▸ **THE PROBLEM**: Pull every line that includes the word "hand" from the data.

Items listed in a dataset
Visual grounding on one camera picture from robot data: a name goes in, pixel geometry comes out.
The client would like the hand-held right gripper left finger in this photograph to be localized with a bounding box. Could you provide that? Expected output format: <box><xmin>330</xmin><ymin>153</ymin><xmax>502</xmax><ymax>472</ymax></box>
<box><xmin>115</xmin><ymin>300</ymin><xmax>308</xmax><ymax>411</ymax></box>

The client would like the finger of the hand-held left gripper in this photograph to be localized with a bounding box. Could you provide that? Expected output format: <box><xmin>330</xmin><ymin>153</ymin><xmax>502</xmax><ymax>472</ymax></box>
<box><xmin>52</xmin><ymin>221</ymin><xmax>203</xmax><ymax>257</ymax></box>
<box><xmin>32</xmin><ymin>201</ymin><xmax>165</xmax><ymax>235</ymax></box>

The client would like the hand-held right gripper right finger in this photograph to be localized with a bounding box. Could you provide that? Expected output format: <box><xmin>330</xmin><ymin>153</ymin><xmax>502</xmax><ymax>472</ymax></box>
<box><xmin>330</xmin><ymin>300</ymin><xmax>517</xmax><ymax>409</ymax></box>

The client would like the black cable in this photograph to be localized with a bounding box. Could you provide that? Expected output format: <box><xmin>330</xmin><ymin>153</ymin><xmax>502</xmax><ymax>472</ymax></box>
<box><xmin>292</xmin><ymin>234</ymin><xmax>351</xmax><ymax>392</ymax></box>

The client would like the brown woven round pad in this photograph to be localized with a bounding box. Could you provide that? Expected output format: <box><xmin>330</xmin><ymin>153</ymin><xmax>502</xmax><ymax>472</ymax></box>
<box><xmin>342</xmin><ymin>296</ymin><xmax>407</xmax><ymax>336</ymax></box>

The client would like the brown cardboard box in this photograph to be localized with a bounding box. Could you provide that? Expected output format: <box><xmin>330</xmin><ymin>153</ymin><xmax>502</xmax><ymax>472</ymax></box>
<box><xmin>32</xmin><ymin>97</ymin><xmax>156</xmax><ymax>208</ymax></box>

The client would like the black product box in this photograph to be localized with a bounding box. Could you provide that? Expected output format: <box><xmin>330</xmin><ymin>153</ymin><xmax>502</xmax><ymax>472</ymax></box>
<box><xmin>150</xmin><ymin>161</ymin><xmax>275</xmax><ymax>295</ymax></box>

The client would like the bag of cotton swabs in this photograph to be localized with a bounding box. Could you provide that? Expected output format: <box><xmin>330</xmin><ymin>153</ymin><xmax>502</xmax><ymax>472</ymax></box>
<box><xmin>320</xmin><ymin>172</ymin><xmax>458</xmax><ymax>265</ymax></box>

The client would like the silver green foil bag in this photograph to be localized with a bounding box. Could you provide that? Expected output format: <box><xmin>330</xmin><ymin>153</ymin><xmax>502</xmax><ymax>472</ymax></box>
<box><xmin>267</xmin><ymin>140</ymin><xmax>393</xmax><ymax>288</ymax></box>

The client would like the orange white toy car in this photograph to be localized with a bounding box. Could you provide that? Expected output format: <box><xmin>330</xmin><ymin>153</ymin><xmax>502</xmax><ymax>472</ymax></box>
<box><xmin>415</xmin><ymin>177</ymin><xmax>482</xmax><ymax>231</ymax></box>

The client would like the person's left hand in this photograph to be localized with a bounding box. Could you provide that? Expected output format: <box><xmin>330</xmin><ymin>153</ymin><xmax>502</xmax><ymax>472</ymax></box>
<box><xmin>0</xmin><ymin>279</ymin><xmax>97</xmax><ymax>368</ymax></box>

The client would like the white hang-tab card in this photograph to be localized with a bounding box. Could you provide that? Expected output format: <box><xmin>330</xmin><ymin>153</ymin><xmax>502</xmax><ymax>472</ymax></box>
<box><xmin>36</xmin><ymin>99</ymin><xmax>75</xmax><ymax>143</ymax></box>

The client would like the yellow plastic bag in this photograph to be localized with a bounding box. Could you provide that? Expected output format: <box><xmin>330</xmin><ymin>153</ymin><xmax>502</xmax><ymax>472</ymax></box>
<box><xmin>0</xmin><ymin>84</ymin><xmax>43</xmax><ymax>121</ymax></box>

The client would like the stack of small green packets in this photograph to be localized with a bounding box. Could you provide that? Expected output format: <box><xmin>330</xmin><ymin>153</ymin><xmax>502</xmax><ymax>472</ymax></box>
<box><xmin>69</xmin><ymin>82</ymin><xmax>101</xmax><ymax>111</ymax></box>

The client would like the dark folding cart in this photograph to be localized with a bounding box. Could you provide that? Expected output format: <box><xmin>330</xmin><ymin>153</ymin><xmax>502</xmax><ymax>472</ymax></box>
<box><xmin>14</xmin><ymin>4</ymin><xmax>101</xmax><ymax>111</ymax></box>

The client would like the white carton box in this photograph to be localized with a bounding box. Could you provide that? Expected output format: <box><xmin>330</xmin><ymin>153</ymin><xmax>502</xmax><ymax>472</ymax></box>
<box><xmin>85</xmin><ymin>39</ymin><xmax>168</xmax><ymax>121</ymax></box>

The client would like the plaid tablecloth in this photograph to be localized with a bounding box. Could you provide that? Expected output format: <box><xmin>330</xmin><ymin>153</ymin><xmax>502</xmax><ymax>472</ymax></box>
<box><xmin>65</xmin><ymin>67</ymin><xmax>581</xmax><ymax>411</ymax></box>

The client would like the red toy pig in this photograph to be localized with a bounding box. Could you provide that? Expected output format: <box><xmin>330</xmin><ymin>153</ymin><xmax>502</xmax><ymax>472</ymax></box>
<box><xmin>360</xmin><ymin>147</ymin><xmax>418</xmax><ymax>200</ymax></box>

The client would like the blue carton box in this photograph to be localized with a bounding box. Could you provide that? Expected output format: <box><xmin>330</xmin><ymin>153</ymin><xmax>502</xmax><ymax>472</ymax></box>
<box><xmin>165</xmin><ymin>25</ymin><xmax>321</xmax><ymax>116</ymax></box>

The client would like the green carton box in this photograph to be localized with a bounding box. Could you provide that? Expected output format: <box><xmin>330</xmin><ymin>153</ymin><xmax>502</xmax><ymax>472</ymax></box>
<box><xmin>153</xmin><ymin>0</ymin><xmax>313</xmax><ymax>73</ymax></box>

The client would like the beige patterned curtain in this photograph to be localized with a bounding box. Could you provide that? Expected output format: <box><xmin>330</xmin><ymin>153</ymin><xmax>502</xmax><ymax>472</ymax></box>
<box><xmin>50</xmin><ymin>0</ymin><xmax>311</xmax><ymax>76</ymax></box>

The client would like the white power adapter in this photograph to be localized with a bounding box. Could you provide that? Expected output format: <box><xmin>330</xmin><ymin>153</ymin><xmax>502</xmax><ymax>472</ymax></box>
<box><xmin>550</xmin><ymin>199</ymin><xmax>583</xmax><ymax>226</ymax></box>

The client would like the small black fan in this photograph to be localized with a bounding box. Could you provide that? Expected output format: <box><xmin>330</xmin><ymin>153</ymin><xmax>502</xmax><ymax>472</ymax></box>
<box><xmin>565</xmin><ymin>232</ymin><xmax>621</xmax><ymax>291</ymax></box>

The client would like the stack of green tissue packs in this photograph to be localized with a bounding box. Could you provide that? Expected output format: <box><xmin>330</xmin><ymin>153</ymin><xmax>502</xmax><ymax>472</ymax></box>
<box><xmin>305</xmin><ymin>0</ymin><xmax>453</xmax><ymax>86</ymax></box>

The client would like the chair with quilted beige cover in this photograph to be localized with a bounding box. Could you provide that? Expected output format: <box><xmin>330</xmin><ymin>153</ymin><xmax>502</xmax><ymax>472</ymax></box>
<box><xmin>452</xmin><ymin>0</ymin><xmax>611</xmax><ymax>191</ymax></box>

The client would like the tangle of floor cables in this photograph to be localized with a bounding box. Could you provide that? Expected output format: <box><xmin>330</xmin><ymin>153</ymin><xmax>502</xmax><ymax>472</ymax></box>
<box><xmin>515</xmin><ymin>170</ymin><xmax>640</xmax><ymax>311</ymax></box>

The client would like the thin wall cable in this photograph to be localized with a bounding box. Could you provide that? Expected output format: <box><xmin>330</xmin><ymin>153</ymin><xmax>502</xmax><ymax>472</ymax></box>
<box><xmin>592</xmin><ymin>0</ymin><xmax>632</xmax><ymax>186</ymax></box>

▸ **SOLVED PROBLEM**:
The client would like the hand-held right gripper left finger in this photograph to be localized with a bounding box. Could you provide that? Expected output format: <box><xmin>330</xmin><ymin>153</ymin><xmax>502</xmax><ymax>472</ymax></box>
The client would like the finger of the hand-held left gripper in this photograph to be localized with a bounding box. Could you provide that? Expected output format: <box><xmin>330</xmin><ymin>153</ymin><xmax>502</xmax><ymax>472</ymax></box>
The client would like the hand-held right gripper right finger in this photograph to be localized with a bounding box. Could you provide that? Expected output format: <box><xmin>330</xmin><ymin>153</ymin><xmax>502</xmax><ymax>472</ymax></box>
The client would like the person's left hand in this photograph to be localized with a bounding box. Could you provide that? Expected output format: <box><xmin>330</xmin><ymin>153</ymin><xmax>502</xmax><ymax>472</ymax></box>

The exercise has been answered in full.